Subarachnoid hemorrhage (SAH) to bleeding in the subarachnoid space (SAS), followed by secondary brain injury and inflammatory events originating from extravasated blood and immune cells. Intravenously injected nanoemulsions prepared from perfluoro-5-crown-15-ether (PFCE) have been shown to preferably label circulating inflammatory cells. We aimed to visualize immune cell and erythrocyte clearance after SAH using Rhodamine-labelled PFCE in combination with 19F MRI.

A filament perforation surgery was performed to induce SAH in C57BL/6 mice and Sham operation was done for the matching control group (ntotal=40). Immediately after surgery, mice received an intravenously injected PFCE nanoemulsion (150 μL, 40% v/v). Accumulation of 19F particles was visualized at different time points in vivo by 1H/19F 7T MRI, registered to Allen Brain Atlas and a custom SAS atlas and evaluated by volume-of-interest analysis and incidence maps. Immunofluorescence staining for nuclei, arachnoid cells, microglia, macrophages, and neutrophils was analyzed by confocal imaging to elucidate the histological location of rhodamine labeled PFCEs (Fig. 1A). Characterization of 19F particle phagocyting immune cells was performed using flow cytometry.

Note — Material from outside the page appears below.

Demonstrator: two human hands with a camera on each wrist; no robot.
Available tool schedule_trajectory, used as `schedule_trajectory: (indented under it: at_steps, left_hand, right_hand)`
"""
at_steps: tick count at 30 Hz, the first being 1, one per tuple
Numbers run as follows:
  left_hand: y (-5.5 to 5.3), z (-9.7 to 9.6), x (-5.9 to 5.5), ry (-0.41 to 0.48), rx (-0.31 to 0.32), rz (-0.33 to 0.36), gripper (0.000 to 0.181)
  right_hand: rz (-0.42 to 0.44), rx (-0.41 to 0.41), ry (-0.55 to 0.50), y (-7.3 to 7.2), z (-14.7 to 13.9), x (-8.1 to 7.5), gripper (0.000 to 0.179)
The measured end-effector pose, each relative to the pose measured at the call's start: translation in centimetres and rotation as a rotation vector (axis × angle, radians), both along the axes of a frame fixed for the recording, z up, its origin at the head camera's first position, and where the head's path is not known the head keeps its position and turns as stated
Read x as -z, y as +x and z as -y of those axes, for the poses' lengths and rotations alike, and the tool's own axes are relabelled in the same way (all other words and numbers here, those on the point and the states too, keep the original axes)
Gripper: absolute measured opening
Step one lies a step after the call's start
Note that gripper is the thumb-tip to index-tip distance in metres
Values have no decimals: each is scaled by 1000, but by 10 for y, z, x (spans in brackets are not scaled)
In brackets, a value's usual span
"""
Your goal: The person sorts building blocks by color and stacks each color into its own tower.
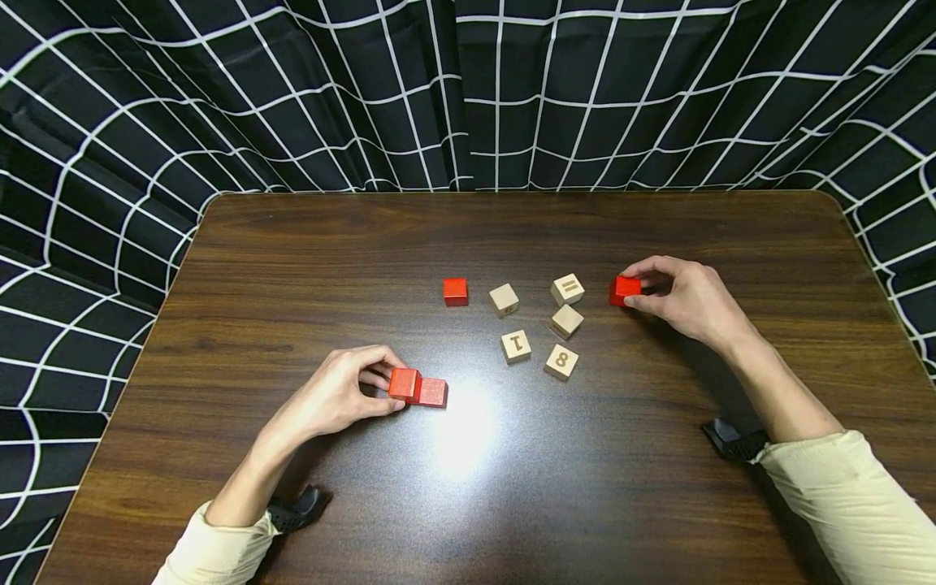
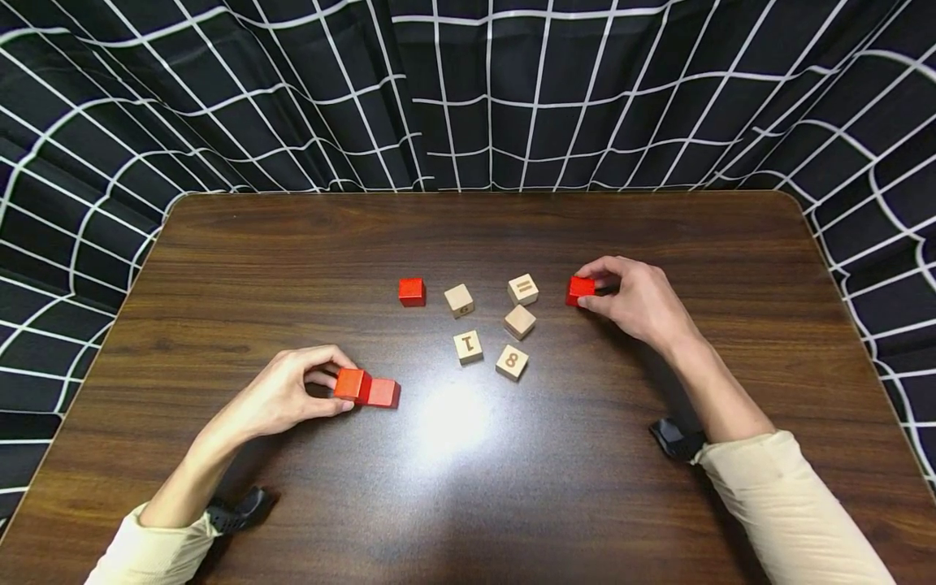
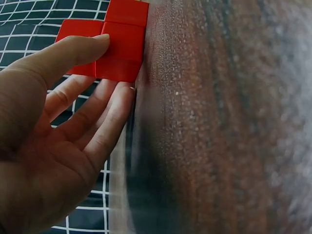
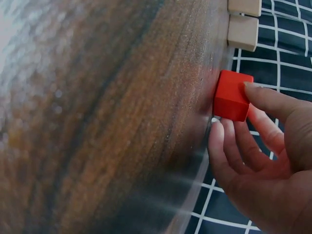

Comparing integrated signal-to-noise ratio (SNR) and subtractive incidence maps, 1H/19F MRI revealed increased 19F signal in the hypothalamus and basal brain parenchyma bordering the perforated vessel, as well as leptomeningeal infiltration of PFCEs into the ipsilateral inferior and superior parts of the SAS after SAH (Sham day 1 vs. SAH day 1: 6,092.2 ±2,848.7 vs. 47,110.7 ±11,269.4; p=0.001; Fig. 1B-C). Over time, clearance of PFCE particles from the rostral and occipital SAS was evident in both subtractive incidence maps and analysis of integrated SNR, elucidating lymphatic drainage of the SAS via detection and clearance of leptomeningeal PFCEs following SAH (SAH day 1 vs. SAH day 7: 17,165.6 ±3,859.0 vs. 4,396.2 ±2,214.4; p=0.008). Confocal imaging verified the accumulation of PFCEs in the ipsilateral basal SAS and basal brain parenchyma, and showed spatial affinity of 19F particles to microglia, macrophages, and neutrophils after SAH (Fig. 1E-G).

PFCE nanoemulsions generate positive 19F MRI contrast for visualization of immune cell and blood accumulation, imaging of SAH-associated inflammation and elucidating lymphatic drainage of the SAS following SAH. PFCEs may enable monitoring of immune cell activation and blood clearance after SAH.